Company that sold job experience to interns now in hot water

Bidness Correspondent

A company which had made a name for itself by selling job experience to interns has been accused of having slave labour.

The allegations surfaced after some workers of Kinteractive Airs Ltd (KAL) took to SOCIAL MEDIA to air their dirty laundry like a bunch of unprofessional children.

The post was followed by KAL's decision to freeze all recruitment after other interns began demanding a "living wage" or "any wage". KAL's decision was adopted by other corporate houses in the country.

"We, the Association of Corporates, have decided to no longer give the luxury of recruitment to inexperienced workers. We had been doing them a favour, but now they want to ask us for money and we cannot have that," Solaiman Khokhon, president of the association, said during a news conference.

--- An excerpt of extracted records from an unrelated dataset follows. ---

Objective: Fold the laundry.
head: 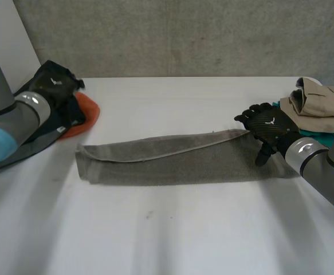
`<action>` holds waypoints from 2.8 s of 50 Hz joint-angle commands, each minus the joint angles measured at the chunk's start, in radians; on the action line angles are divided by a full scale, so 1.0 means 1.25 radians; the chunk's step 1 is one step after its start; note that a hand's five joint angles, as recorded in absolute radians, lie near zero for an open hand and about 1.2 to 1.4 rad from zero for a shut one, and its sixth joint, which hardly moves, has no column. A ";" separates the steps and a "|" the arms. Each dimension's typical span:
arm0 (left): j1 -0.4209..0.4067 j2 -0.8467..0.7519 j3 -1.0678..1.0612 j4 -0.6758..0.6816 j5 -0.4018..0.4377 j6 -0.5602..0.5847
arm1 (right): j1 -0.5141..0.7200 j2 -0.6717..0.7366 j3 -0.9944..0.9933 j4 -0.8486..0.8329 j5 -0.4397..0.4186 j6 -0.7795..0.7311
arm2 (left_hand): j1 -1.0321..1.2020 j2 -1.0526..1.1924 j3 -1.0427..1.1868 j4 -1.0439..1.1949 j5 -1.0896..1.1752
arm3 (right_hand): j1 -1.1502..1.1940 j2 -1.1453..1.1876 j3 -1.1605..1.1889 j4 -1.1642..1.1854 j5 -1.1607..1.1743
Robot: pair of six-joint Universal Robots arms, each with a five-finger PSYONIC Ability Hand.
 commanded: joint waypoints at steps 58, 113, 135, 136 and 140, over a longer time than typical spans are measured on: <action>-0.144 0.492 -0.350 0.150 0.037 0.011 | -0.010 0.353 -0.711 0.461 -0.052 0.054 | 0.877 0.886 0.888 0.882 0.882 | -0.036 -0.022 -0.025 -0.027 -0.033; 0.049 0.083 0.231 0.228 -0.135 -0.318 | 0.036 0.066 -0.445 -0.118 0.199 0.156 | 0.877 0.886 0.888 0.882 0.882 | 0.941 0.956 0.952 0.950 0.944; 0.109 0.205 -0.392 0.113 0.041 -0.160 | -0.032 -0.019 -0.043 0.085 0.143 -0.199 | 0.877 0.886 0.888 0.882 0.882 | 0.941 0.956 0.952 0.950 0.944; 0.112 0.244 -0.441 0.046 0.039 -0.104 | -0.048 -0.059 -0.012 0.156 0.145 -0.242 | 0.877 0.886 0.888 0.882 0.882 | 0.941 0.956 0.952 0.950 0.944; 0.130 0.332 -0.556 -0.120 0.016 0.062 | -0.083 -0.139 0.060 0.376 0.150 -0.367 | 0.877 0.886 0.888 0.882 0.882 | 0.941 0.956 0.952 0.950 0.944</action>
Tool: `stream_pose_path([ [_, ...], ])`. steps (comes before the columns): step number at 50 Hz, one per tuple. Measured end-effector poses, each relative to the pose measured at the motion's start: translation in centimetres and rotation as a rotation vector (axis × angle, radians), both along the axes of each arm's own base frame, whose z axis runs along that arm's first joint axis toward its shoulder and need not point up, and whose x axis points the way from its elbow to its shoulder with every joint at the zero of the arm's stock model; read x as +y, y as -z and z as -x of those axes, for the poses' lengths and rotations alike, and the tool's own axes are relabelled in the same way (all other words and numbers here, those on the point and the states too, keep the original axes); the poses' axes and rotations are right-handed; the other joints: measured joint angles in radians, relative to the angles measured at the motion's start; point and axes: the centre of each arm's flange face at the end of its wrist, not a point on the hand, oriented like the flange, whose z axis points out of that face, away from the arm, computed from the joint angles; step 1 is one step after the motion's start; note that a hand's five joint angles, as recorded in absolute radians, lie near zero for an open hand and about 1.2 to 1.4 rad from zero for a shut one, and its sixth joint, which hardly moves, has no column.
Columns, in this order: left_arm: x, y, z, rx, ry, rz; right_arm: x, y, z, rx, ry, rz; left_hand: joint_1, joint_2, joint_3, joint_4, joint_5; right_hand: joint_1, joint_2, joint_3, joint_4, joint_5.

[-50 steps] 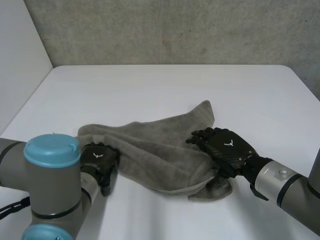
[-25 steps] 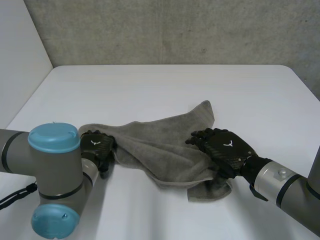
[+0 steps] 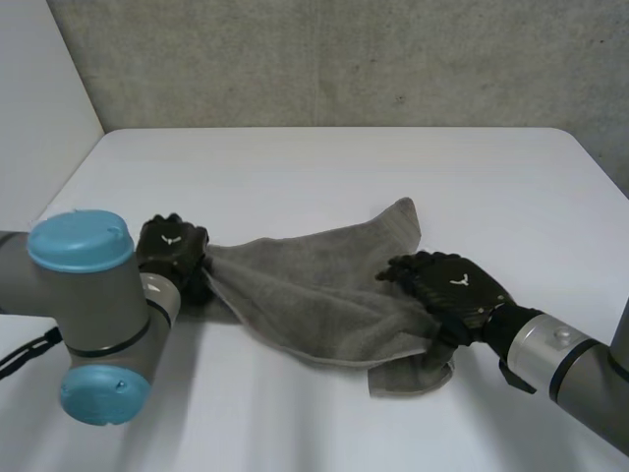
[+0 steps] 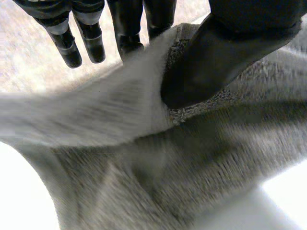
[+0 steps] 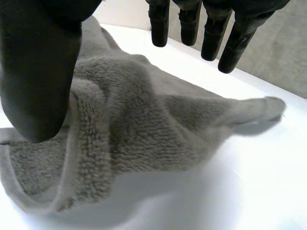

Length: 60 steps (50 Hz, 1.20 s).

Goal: Fold the towel.

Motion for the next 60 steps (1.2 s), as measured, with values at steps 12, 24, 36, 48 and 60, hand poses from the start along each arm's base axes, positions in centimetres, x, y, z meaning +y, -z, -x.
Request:
stream_pose_path([
  [12,1.4,-4.1,-0.7,0.058,0.025,0.075,-0.1,-0.1,2.8,-0.021,0.118,-0.132,0.0,0.0,0.0,0.0,0.0,0.0,0.0,0.0,0.0,0.0],
  [24,2.2,-5.2,-1.2,0.164,0.004,0.05,1.1,1.1,3.3,-0.146,0.211,-0.257,0.0,0.0,0.0,0.0,0.0,0.0,0.0,0.0,0.0,0.0],
  [36,2.3,-5.1,-1.1,0.198,0.011,0.034,1.0,0.0,5.8,-0.193,0.308,-0.232,0.0,0.0,0.0,0.0,0.0,0.0,0.0,0.0,0.0,0.001],
  [48,2.5,-5.0,-1.0,0.2,0.022,0.031,1.8,0.8,5.8,-0.196,0.302,-0.267,0.0,0.0,0.0,0.0,0.0,0.18,0.17,0.0,0.0,0.207],
  [60,2.7,-4.9,-1.0,0.2,0.024,0.028,2.7,0.8,6.0,-0.187,0.306,-0.271,0.0,0.0,0.0,0.0,0.0,0.305,0.288,0.0,0.0,0.316],
])
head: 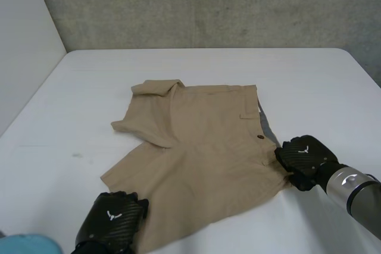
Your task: Fold the shorts.
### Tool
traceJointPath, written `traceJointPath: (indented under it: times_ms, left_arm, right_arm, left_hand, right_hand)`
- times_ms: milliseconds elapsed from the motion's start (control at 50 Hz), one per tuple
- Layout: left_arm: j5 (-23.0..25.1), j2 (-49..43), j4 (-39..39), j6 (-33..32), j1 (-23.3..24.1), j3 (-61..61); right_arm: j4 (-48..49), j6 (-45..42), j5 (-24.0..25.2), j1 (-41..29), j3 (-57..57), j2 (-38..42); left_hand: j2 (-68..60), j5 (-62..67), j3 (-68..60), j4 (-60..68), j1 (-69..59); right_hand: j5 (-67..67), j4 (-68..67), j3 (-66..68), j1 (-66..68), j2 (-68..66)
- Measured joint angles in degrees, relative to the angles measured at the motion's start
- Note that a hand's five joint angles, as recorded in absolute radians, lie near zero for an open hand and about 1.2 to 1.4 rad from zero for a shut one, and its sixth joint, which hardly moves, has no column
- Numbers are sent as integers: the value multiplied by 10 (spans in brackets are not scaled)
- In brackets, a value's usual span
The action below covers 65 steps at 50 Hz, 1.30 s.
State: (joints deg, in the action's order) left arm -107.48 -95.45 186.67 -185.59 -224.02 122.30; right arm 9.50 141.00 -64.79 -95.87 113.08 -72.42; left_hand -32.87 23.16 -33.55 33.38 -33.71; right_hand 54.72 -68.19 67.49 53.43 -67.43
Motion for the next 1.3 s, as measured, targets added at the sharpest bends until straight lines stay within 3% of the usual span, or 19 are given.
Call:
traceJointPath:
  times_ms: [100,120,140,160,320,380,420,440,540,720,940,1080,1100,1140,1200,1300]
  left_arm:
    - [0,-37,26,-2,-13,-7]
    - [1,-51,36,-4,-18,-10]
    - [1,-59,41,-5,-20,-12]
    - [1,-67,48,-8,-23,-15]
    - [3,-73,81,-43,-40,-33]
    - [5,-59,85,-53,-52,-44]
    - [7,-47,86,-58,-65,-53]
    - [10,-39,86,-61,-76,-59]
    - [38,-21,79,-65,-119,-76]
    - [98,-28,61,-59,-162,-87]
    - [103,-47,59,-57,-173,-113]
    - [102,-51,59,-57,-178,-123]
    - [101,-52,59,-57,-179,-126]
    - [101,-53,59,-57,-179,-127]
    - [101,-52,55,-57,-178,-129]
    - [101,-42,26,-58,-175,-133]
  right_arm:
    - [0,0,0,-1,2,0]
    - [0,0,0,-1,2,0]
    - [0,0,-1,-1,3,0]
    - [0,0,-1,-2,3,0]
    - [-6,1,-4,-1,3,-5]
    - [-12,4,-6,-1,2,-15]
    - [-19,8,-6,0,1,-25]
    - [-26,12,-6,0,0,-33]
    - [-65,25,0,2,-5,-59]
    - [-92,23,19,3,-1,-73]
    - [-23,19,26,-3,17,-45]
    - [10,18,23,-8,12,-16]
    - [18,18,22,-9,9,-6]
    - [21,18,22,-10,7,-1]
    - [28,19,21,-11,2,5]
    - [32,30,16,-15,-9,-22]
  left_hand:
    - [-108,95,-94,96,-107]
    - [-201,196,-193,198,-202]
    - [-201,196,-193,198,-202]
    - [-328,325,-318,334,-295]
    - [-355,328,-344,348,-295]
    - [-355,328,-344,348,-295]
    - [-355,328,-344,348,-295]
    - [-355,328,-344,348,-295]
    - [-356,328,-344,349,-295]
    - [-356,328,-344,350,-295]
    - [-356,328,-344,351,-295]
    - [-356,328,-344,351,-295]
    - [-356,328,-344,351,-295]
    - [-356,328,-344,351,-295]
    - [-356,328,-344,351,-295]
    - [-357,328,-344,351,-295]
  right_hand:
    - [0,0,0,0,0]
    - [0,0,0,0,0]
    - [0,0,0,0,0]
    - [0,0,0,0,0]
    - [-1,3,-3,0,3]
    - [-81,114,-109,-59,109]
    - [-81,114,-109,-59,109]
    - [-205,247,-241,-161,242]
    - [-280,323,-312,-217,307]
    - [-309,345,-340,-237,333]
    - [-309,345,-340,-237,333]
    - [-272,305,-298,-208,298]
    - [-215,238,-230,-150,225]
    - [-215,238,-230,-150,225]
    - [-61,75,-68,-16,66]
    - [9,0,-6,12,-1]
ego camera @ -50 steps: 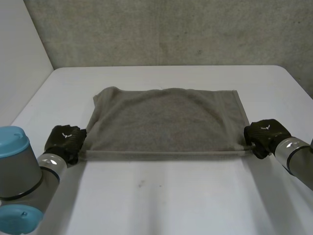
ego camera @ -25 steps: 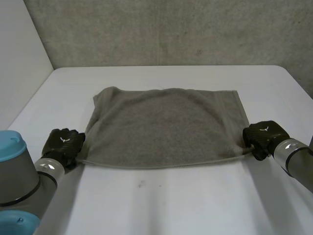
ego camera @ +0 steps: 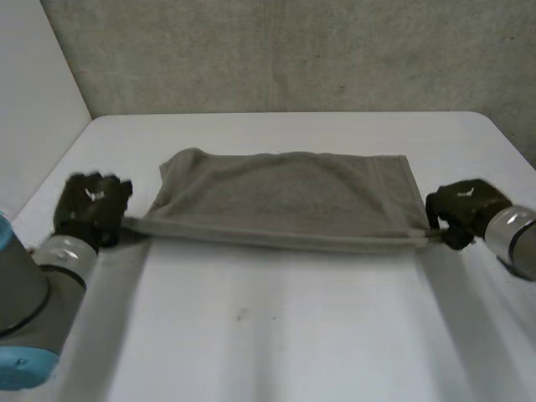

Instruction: Fold the towel.

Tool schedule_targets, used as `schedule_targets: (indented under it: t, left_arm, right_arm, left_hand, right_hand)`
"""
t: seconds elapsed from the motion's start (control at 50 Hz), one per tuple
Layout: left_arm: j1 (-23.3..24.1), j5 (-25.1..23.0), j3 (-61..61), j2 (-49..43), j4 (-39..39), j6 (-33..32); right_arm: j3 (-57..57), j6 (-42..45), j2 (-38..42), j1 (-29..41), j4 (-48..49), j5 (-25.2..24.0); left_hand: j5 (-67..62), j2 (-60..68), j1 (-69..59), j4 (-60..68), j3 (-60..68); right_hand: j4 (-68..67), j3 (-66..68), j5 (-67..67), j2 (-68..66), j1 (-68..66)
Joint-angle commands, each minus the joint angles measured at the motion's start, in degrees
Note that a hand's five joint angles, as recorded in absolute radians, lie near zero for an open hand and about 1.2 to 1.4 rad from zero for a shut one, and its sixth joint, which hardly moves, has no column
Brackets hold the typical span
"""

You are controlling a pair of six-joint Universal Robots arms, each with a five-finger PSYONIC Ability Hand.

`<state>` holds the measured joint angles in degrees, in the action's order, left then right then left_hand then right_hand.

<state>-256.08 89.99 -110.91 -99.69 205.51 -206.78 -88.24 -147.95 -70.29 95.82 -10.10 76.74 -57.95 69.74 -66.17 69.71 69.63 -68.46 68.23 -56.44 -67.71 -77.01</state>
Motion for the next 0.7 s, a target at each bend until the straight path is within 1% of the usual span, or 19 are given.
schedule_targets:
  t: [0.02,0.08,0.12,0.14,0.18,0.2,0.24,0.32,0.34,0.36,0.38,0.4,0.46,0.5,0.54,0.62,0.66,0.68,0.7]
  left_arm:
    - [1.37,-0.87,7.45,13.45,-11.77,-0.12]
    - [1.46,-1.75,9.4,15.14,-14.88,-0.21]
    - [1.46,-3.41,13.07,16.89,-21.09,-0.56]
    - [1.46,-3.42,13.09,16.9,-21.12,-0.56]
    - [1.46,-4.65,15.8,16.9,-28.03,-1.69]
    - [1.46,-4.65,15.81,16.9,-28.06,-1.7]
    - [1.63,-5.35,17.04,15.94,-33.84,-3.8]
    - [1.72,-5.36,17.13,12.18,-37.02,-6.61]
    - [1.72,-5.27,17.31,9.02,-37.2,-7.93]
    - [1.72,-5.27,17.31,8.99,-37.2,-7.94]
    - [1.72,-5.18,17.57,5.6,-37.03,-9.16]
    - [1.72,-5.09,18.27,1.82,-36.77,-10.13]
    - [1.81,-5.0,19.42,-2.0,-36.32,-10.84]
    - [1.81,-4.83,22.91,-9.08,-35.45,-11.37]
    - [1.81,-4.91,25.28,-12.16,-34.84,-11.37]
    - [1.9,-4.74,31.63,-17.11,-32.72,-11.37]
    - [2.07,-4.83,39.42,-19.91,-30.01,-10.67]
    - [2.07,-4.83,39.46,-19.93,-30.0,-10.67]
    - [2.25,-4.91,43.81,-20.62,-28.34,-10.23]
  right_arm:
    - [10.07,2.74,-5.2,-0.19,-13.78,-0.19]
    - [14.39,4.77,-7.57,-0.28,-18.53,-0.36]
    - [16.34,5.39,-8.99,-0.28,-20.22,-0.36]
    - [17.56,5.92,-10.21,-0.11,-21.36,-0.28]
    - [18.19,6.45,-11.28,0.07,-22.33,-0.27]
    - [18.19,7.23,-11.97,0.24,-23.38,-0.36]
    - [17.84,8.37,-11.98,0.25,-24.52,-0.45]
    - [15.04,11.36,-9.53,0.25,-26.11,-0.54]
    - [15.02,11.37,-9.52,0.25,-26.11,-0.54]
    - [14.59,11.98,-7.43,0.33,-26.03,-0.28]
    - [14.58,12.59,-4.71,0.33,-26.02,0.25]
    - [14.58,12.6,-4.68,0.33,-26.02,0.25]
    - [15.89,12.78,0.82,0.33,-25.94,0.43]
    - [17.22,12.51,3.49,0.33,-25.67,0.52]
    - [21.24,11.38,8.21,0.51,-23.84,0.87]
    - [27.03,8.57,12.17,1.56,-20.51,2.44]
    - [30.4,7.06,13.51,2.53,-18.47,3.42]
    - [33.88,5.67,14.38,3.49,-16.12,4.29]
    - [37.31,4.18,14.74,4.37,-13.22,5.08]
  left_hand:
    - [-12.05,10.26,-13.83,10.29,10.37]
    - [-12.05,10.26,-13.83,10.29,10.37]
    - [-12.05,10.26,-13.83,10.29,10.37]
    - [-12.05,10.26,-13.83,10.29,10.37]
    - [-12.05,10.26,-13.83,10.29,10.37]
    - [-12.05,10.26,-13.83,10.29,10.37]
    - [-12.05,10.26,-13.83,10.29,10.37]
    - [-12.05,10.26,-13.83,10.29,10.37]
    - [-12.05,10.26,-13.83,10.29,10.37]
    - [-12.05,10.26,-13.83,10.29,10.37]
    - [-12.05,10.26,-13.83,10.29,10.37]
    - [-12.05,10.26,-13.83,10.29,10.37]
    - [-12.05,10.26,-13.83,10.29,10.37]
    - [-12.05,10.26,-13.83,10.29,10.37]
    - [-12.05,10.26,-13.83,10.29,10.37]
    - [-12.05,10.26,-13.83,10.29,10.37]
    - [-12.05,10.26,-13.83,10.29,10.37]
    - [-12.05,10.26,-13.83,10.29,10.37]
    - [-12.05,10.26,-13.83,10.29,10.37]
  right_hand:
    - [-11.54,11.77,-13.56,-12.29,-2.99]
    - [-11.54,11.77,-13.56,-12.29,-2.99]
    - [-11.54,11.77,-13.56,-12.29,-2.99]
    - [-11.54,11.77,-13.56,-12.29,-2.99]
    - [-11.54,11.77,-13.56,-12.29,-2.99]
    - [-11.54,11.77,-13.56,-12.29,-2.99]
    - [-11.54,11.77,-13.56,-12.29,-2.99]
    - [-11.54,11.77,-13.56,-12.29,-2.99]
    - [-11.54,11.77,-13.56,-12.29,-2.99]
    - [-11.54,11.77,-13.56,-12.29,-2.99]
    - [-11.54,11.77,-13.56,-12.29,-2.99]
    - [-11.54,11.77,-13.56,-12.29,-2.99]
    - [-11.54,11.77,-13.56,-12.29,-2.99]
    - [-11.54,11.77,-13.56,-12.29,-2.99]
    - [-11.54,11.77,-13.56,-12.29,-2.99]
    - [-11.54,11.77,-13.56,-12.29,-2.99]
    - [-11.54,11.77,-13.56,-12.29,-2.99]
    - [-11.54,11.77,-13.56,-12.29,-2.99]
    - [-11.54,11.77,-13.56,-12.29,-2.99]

To be fast-tracked for employment, interns, or slaves, had been doing demeaning jobs with no pay, or by paying the companies they work for, for years now. One intern, however, kicked the hornet's nest last week by making a SOCIAL MEDIA POST about KAL.

According to the 21-year-old, KAL not only refused to pay him but in fact asked him for Tk 100 every month for various fees.

Contacted, CEO of KAL Kamal Hussain said this was standard industry practice. "Every job requires you to have some experience. And experience doesn't come for free. My entire company's model is to provide experience to kids in exchange for payment. How can they ask me for money??" Kamal said.

Jashimuddin, president of the Worker's Federation, who is not a corporate sell-out at all, said, "Every job requires you to have some experience. And experience doesn't come for free. Some countries' entire model is to provide valuable experience to kids in exchange for a paltry sum. How can the kids then ask for money? Are they not being adequately rewarded?"   The matter was even brought up before the Minister of Labour Kamaluddin. Asked, the minister, who is not being paid by vested interests, said, "Every job you ever want to do requires some experience. The top companies need you to have some experience. And this experience, so magical and seductive, doesn't come for free. Those who offer it ask for money, yes, but not for profit but as a way to teach children how to be resourceful and have good fiscal habits. How can the kids also ask for money? That's how children go bad, when they are given too much money."